**Work required**
Copy exactly. Begin at the line containing "These two frames" and stop at the last line of the entries, omitting any pictures.

[Dataset items]
________________________________________
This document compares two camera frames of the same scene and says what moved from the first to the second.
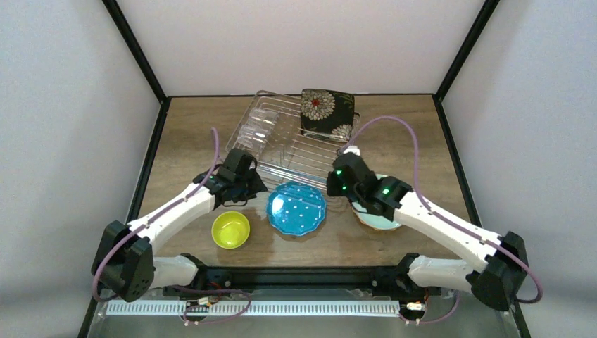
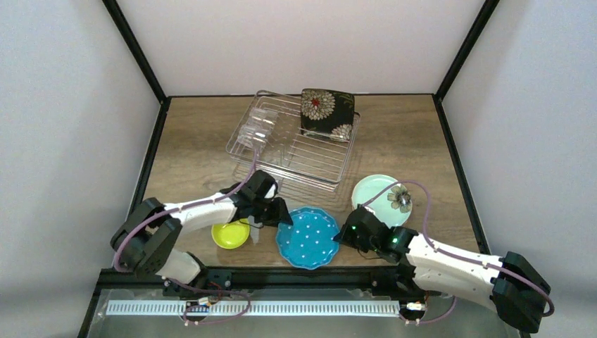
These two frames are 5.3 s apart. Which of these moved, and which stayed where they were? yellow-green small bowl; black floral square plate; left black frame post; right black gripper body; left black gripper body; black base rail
Moved: left black gripper body; right black gripper body
Stayed: yellow-green small bowl; left black frame post; black floral square plate; black base rail
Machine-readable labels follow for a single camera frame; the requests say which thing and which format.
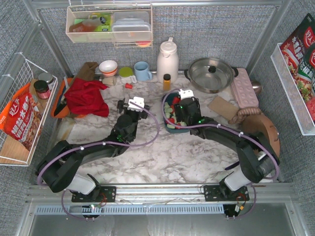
________________________________________
**Result**
These two frames are 5.3 s apart. Which of these moved, and which stayed where they were? yellow-green small bowl; black floral square plate; left black frame post; right black gripper body; left black gripper body; black base rail
Moved: left black gripper body; right black gripper body
Stayed: yellow-green small bowl; left black frame post; black floral square plate; black base rail
Machine-readable labels follow for a single camera frame; the requests say which thing and which format.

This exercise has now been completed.